The same sentiment was widely uttered earlier this year after a Danish newspaper printed cartoons of the prophet Muhammad. Many commentators seriously asserted that no one has a right to offend other people's beliefs. Similar views are often expressed about protesters burning the American flag.
In the current session of the Washington D.C. city council, a bill to protect adolescents and children from the corrupting influence of violent or obscene video games was co-introduced by every council member but one. Its sponsors, including the openly gay chair of the committee with jurisdiction, were unmoved by the lack of evidence that viewing videos causes violent behavior, or by the fact that similar censorship laws elsewhere have consistently been overturned as unconstitutional. The lone dissenting council member, unsurprisingly, was also that body's leading civil libertarian. Fortunately, the council chair, now running for mayor, has heeded the city's attorney general on the bill's dubious constitutionality and withdrawn her support.
Recently, a draft rulemaking was published for implementation of the D.C. Human Rights Act's prohibition against discrimination based on "gender identity or expression." The local ACLU chapter and the Gay and Lesbian Activists Alliance (of which I am a member) raised First Amendment concerns about a provision declaring the use of certain words in the workplace as presumptive evidence of discrimination. ACLU cited the Supreme Court in Clark County School Dist. v. Breeden, which stated that "simple teasing, offhand comments, and isolated incidents (unless extremely serious) will not amount to discriminatory changes in the terms and conditions of employment." Rather than consider that perhaps the regulations should be tightened to withstand court scrutiny, the leader of the transgender activists expressed disappointment that anyone would raise First Amendment concerns, because "the First Amendment has often been used against us." Here was a member of a persecuted minority treating the keystone of American civil liberties as a hindrance.
In 2000, the ACLU was widely attacked for defending the free speech rights of the North American Man/Boy Love Association (NAMBLA). In response to the criticism, an ACLU statement noted that over the years it had represented such diverse clients as a fundamentalist Christian church, a Santerian church, Oliver North and the National Socialist Party, adding, "In spite of all that, the ACLU has never advocated Christianity, ritual animal sacrifice, trading arms for hostages or genocide. In representing NAMBLA today, our Massachusetts affiliate does not advocate sexual relationships between adults and children.
"What the ACLU does advocate is robust freedom of speech for everyone. The lawsuit involved here, were it to succeed, would strike at the heart of freedom of speech. The case is based on a shocking murder. But the lawsuit says the crime is the responsibility not of those who committed the murder, but of someone who posted vile material on the Internet. The principle is as simple as it is central to true freedom of speech: those who do wrong are responsible for what they do; those who speak about it are not."
I myself took part in the expulsion of NAMBLA and other pedophile groups from the International Lesbian and Gay Association in 1994, and toward that end I wrote a critique of NAMBLA that was printed in several gay papers. I used a copy of the NAMBLA Bulletin as the basis of my critique, which would have been impossible had it been censored by the government. Objectionable opinions are more effectively addressed by rebuttal than concealment.

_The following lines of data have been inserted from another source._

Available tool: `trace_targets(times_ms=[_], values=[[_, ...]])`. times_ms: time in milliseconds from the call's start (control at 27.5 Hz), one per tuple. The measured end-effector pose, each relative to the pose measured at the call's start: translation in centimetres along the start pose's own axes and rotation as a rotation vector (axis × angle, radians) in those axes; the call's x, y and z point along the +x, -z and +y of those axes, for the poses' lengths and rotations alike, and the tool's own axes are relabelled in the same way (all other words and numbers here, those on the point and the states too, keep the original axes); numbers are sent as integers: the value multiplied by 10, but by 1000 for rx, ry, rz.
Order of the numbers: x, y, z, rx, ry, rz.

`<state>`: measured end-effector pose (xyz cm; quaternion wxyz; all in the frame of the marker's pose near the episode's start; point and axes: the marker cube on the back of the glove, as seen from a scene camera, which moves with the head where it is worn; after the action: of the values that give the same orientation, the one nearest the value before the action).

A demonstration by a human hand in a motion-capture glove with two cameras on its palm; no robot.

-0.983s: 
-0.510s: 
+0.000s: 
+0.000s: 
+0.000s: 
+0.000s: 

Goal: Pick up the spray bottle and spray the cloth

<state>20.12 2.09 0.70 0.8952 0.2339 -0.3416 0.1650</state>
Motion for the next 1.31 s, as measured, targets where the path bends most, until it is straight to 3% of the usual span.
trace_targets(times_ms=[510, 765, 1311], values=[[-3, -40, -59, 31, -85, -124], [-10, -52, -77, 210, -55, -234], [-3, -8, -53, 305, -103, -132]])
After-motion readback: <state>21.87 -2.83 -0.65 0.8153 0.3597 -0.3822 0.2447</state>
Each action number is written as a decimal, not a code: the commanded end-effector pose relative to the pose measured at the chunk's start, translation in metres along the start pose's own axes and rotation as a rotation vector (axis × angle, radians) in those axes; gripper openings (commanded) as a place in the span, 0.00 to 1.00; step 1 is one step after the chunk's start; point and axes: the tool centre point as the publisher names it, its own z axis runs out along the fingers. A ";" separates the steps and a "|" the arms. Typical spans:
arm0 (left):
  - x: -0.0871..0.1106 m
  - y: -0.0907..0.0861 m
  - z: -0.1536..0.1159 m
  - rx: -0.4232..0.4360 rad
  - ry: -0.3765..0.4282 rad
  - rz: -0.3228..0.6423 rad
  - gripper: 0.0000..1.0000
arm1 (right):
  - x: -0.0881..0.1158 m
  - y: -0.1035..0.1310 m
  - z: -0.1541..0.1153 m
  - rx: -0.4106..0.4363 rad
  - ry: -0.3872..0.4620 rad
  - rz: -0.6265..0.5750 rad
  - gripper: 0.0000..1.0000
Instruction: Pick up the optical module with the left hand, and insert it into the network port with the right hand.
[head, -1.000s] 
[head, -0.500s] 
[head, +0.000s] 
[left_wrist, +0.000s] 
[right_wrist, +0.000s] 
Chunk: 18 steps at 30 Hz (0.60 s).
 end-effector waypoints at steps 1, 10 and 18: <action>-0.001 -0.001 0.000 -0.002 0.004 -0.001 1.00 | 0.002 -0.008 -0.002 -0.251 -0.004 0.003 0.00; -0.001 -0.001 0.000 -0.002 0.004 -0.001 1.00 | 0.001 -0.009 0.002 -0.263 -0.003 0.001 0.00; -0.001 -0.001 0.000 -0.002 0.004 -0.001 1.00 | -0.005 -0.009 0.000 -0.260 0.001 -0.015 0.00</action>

As members of a minority group, LGBT people should be especially alert to censorship's two-edged sword. In her excellent book, Defending Pornography: Free Speech, Sex, and the Fight for Women's Rights, ACLU President Nadine Strossen points out that the anti-pornography campaign led by feminists Catharine MacKinnon and Andrea Dworkin ended up being used against feminists themselves. After Canada, heeding the MacDworkinites, banned pornography that could be considered dehumanizing or degrading to women, Canadian officials began seizing shipments of books to gay and women's bookstores, including works by Dworkin herself.

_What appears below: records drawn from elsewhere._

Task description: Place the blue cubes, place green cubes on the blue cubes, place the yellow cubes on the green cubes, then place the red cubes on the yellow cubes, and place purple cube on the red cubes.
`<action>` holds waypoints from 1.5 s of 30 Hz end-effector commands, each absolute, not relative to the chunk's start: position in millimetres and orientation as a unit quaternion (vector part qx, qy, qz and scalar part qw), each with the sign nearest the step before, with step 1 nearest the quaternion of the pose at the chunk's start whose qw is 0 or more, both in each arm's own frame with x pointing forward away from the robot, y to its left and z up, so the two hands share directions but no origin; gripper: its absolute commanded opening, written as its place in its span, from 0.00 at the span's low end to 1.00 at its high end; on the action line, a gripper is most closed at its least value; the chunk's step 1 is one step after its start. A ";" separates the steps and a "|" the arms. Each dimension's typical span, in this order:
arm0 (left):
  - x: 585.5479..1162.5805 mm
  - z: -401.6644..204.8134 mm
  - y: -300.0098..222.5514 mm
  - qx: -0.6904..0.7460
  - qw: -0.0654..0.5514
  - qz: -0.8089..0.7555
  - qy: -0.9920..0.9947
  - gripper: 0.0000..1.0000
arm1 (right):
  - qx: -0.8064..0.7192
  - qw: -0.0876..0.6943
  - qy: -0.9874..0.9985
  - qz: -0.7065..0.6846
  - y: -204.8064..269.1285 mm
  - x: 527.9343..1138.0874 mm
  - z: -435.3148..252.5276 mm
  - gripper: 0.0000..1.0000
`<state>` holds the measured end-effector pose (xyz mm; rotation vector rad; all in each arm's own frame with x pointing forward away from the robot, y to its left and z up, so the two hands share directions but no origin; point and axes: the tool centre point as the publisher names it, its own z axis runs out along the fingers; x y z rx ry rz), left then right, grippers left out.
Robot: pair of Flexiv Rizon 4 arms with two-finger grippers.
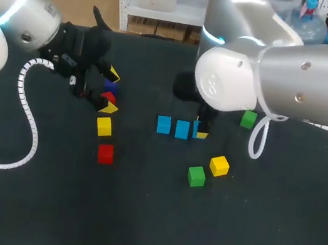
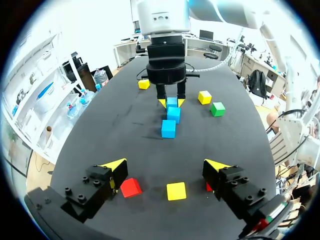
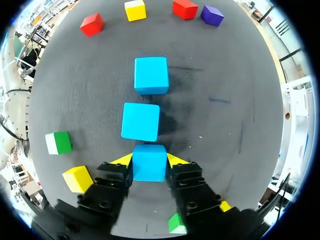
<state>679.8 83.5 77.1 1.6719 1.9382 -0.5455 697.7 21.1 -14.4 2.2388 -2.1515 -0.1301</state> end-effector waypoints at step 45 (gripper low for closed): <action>678.9 76.2 85.0 0.617 0.262 -0.202 0.713 1.00 | 0.622 0.002 -0.780 -0.066 -90.7 759.1 6.9 1.00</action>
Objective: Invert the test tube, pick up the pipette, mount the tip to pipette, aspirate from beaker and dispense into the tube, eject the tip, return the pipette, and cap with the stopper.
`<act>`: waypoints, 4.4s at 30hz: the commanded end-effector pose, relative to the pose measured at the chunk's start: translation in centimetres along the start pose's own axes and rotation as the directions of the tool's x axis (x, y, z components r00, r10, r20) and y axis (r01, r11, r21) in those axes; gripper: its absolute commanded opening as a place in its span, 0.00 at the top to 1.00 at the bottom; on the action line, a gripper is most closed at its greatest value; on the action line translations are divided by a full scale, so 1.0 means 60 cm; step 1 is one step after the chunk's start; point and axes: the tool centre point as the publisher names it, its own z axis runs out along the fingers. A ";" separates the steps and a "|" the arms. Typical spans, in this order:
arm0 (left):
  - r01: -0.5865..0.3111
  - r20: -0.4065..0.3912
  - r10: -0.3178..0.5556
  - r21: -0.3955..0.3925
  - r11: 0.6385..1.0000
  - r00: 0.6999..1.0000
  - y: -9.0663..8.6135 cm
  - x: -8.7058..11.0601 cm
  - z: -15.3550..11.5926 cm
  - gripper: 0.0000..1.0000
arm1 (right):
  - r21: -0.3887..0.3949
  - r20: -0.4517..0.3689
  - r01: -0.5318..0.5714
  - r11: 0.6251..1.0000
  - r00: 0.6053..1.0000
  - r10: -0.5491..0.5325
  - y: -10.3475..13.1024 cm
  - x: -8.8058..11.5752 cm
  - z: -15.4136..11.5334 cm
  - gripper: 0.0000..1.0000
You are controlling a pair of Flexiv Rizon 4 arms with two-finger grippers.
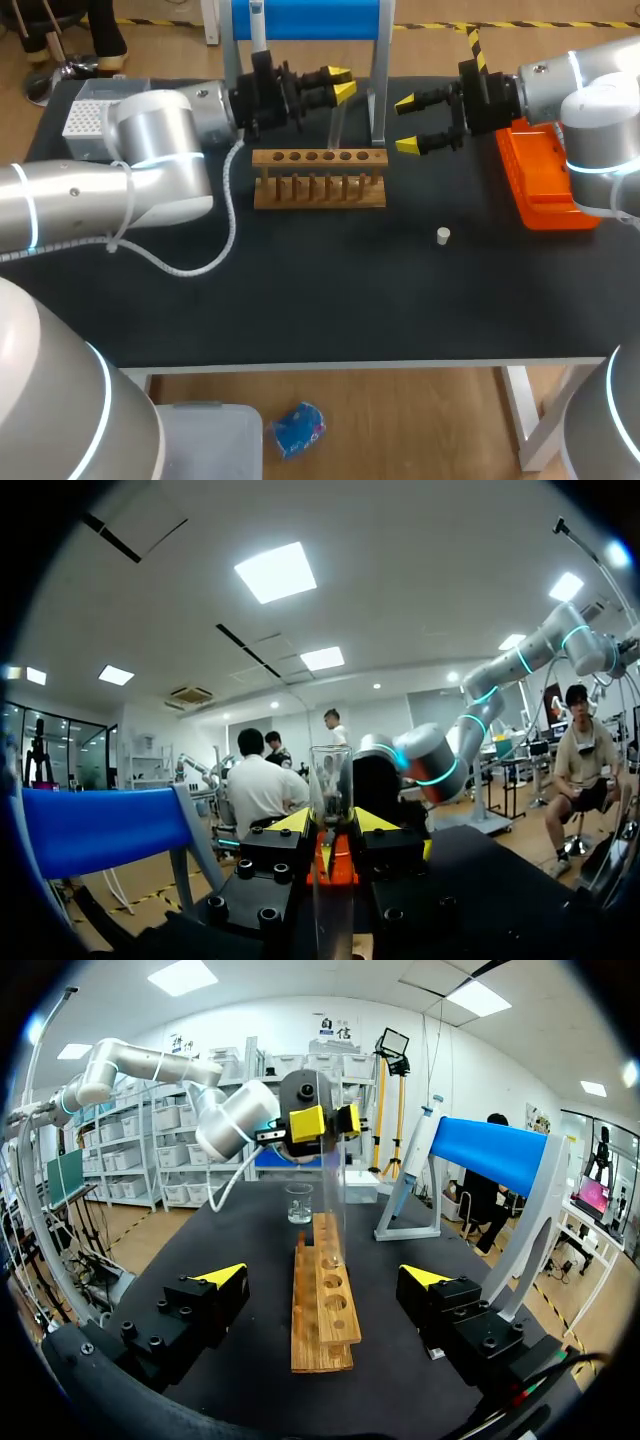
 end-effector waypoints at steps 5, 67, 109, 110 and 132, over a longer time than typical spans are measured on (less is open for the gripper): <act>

Freedom of speech means nothing if not the right to offend, short of defamation and other narrowly drawn exceptions. In a 1943 Supreme Court ruling against forcing anyone to say or even stand for the Pledge of Allegiance, Justice Robert Jackson wrote, "Freedom to differ is not limited to things that do not matter much. That would be a mere shadow of freedom."
In 1820, Thomas Jefferson wrote of academic freedom at the University of Virginia, "This institution will be based on the illimitable freedom of the human mind. For here we are not afraid to follow the truth wherever it may lead, nor to tolerate any error so long as reason is free to combat it."
You should not seek liberties for yourself that you would deny to others. Sure, it takes more effort to refute something offensive than simply to say, "Shut up," but if we cannot make our case without silencing our critics, we are in trouble. There is no good substitute for persuasion, and there are no shortcuts to freedom.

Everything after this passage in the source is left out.